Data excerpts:
********
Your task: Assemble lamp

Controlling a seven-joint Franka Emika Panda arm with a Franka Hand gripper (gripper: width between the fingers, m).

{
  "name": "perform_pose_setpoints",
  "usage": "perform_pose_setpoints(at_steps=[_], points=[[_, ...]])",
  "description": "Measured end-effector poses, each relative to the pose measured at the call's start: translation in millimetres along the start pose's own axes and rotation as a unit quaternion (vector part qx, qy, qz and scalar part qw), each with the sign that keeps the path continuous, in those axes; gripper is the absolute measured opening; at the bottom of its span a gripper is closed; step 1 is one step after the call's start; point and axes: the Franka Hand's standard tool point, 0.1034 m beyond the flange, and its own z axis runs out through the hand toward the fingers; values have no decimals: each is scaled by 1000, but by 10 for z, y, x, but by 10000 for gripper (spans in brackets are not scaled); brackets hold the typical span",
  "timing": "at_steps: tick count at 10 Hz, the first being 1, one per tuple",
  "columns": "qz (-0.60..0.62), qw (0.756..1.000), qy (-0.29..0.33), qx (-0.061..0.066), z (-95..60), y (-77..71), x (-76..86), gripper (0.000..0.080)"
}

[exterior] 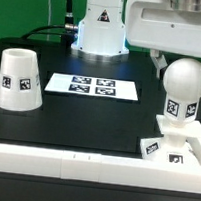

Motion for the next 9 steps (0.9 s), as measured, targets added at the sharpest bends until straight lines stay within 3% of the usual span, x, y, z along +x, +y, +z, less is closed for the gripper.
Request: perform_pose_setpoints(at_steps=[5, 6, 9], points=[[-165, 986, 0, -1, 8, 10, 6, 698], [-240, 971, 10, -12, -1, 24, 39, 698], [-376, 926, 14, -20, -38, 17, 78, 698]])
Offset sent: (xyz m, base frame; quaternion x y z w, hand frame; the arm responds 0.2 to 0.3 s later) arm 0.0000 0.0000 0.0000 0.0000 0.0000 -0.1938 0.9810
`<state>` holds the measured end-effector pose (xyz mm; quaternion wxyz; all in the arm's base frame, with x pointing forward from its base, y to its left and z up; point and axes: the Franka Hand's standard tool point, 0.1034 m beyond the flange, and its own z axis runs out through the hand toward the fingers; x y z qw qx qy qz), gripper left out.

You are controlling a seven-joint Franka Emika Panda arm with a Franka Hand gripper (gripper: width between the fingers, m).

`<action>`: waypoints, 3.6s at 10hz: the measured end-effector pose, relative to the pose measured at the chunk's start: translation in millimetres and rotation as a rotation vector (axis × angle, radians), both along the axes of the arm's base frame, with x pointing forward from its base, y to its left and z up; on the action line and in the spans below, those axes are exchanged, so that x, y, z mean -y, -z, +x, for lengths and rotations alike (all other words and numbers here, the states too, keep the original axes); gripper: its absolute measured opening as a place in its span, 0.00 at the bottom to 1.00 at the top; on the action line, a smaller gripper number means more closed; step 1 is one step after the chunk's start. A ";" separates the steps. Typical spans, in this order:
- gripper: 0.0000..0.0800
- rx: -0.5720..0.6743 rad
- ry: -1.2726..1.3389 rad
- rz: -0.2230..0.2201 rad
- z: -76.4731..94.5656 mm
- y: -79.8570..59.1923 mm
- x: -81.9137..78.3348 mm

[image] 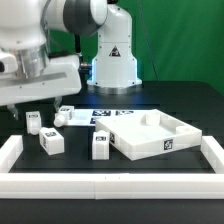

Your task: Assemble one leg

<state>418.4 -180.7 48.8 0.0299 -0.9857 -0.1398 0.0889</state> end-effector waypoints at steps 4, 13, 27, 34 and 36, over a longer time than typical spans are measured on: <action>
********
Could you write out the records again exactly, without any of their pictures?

Your task: Assemble lamp

Controlling a seven-joint Franka Emika Panda arm with a Franka Hand gripper (gripper: width between the fingers, m).

{
  "name": "perform_pose_setpoints",
  "usage": "perform_pose_setpoints(at_steps=[_], points=[[_, ...]])",
  "description": "Measured end-effector poses, each relative to the pose measured at the call's start: translation in millimetres along the start pose's own axes and rotation as a unit quaternion (vector part qx, qy, qz and scalar part qw), each with the sign that keeps the path continuous, in those axes; gripper is the absolute measured opening; at the bottom of its span a gripper is closed; step 1 is one step after the call's start; point and axes: the Franka Hand's standard tool point, 0.1034 m beyond the flange, and its own z axis runs out through the hand toward the fingers; values have no decimals: each is scaled by 1000, but by 10 for z, y, x, but by 10000 for gripper (spans in brackets are not scaled); brackets hold the typical span",
  "timing": "at_steps: tick count at 10 Hz, the first being 1, one per tuple",
  "columns": "qz (-0.60..0.62), qw (0.756..1.000), qy (-0.29..0.33), qx (-0.061..0.066), z (-95..60), y (-77..71), x (-76..86), gripper (0.000..0.080)"
}

[exterior] 

Motion for the next 9 steps (0.9 s), as measured, targets added at the sharpest bends until straight lines stay within 3% of the usual span, x, y, z along +x, +y, +z, less is closed for the gripper.
Request: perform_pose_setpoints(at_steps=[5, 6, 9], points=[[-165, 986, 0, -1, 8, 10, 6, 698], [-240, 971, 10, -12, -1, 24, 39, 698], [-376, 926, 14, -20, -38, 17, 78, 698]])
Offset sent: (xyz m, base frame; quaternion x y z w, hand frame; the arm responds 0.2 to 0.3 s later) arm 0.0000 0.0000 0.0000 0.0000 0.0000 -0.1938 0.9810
`<state>` holds the measured end-effector pose (xyz mm; quaternion wxyz; all in the arm's base frame, with x pointing forward from its base, y to its left and z up; point and axes: the Franka Hand's standard tool point, 0.1034 m beyond the flange, and its own z axis runs out through the hand toward the fingers; x y z qw qx qy qz), gripper left out.

You are controlling a seven-joint Franka Emika Panda arm with a Franka Hand gripper (gripper: width between the fingers, m).

`<action>`: waypoints, 3.6s at 10hz: the measured end-effector pose, relative to the pose measured at the chunk's start: translation in millimetres and rotation as a rotation vector (axis × angle, radians), both along the axes of the arm's base frame, with x pointing forward from its base, y to its left and z up; on the action line and in the spans below, those axes are exchanged, so that x, y, z mean -y, -z, +x, for lengths and rotations alike (all other words and numbers here, the states too, keep the original axes); gripper: its absolute measured opening as a place in its span, 0.00 at the bottom to 1.00 at the top; on the action line, a smaller gripper number means more closed; step 1 is one step after the chunk's start. A ";" separates the steps. Typical spans, in this order:
- gripper: 0.0000..0.0800
- rx: -0.5720..0.6743 rad
- ry: -1.2726..1.3389 rad
- rz: -0.2230..0.2201 rad
- z: -76.4731..94.5656 mm
- y: -79.8570..59.1923 mm
- x: -81.9137..78.3348 mm

[image] 

Your task: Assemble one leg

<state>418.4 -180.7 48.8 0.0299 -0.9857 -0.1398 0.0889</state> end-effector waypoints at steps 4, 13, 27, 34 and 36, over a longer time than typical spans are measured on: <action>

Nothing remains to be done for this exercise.